Set up Insights on AWS

This section describes how to set up Insights Data Access on Amazon Web Services (AWS) with S3 bucket storage and AWS Athena query service.

Tip For information on how to set up Insights Data Access on the Google Cloud Platform, go to Set up Insights on GCP.

Prerequisites

You have the following:

  • Collibra Data Intelligence Platform 5.7 or newer.
  • License for Collibra Insights.
  • Software for working with Parquet files.

Steps

  1. Download a data snapshot from your Collibra environment.
  2. Upload the data to an S3 bucket.
  3. Download Insights Data Access from Collibra Marketplace.
  4. Set up the Insights Data Access model in AWS Athena.

Step 1: Download a data snapshot from your Collibra environment

  1. Enter the following URL in your browser:
    <your-Collibra-environment-URL>/rest/2.0/reporting/insights/directDownload?snapshotDate=<snapshot_date>&format=zip
    Tip <snapshot date> is the date from when you want the data, formatted as YYYY-MM-DD, for example, 2023-09-29. Ensure that the date you enter is within the last 31 days or is the last day of a month.
    A ZIP file of the data from your Collibra environment, for the specified date, is downloaded to your hard disk.
  2. Extract the ZIP files on your local computer.
    A folder with the name of the ZIP file is created.

Step 2: Upload the data to an S3 bucket

Note This needs to be done only once for the collection Tableau workbook files. After that, you need to perform this step only if the data layer model changes.

  1. Sign in to your AWS account.
  2. On the main menu, expand the Services page, and then select S3.
  3. On the Buckets tab, click Create bucket.
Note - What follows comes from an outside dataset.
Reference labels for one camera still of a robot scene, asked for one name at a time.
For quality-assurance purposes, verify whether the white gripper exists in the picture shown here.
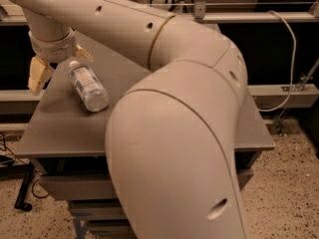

    The Create bucket dialog box appears.
  4. In the Bucket name field, enter a name for the bucket you are creating, for example, collibra-insights.
  5. Click Next.
  6. Click Next to bypass the configuration options.
  7. Clear the Block all public access checkbox to allow access to Tableau.
  8. Click Next.
  9. Click Create bucket.
    The bucket is created.
  10. On the Buckets tab, search for your newly created bucket, and then click it.

    The bucket details page opens.
  11. Click Upload to upload the data you downloaded from your Collibra environment.

    The Upload dialog box appears.
  12. Click Add files, or drag all of the folders in the ZIP file you downloaded from your Collibra environment into the dialog box.

    The folders appear in the Upload dialog box.
  13. Click Upload.
    The folders are added to the newly created bucket.

Step 3: Download the Insights Data Access package from Collibra Marketplace

  1. Go to Collibra Marketplace.
  2. Download the Insights Data Access package.
    A ZIP file is downloaded to your hard disk.
  3. Extract the ZIP file on your local computer.
    A folder with the name of the ZIP file is created.

Step 4: Create the Insights Data Access model in AWS Athena

  1. On the AWS main menu, expand the Services page, and then select Athena.
  2. On the New query tab, enter CREATE DATABASE <name-of-the-database>;.
    As shown in the following image (example), a database named collibra_rpt is already created.
  3. Click Run query.
  4. On the Database drop-down menu, select the database you created.
  5. Click + to add another query.

    In the Insights Data Access ZIP file you downloaded from the Marketplace, drag the first SQL file into a new query tab.
    The code appears in the query tab.
  6. Change the location to the recently created bucket.
    In this example, {{customer_data_location}} is replaced with collibra-insights.
  7. Click Run query.
  8. Repeat Steps 5 through 7 for each of the SQL files in the Insights Data Access ZIP file.

When all the steps are completed, all table definitions are shown and Insights Data Access is fully configured.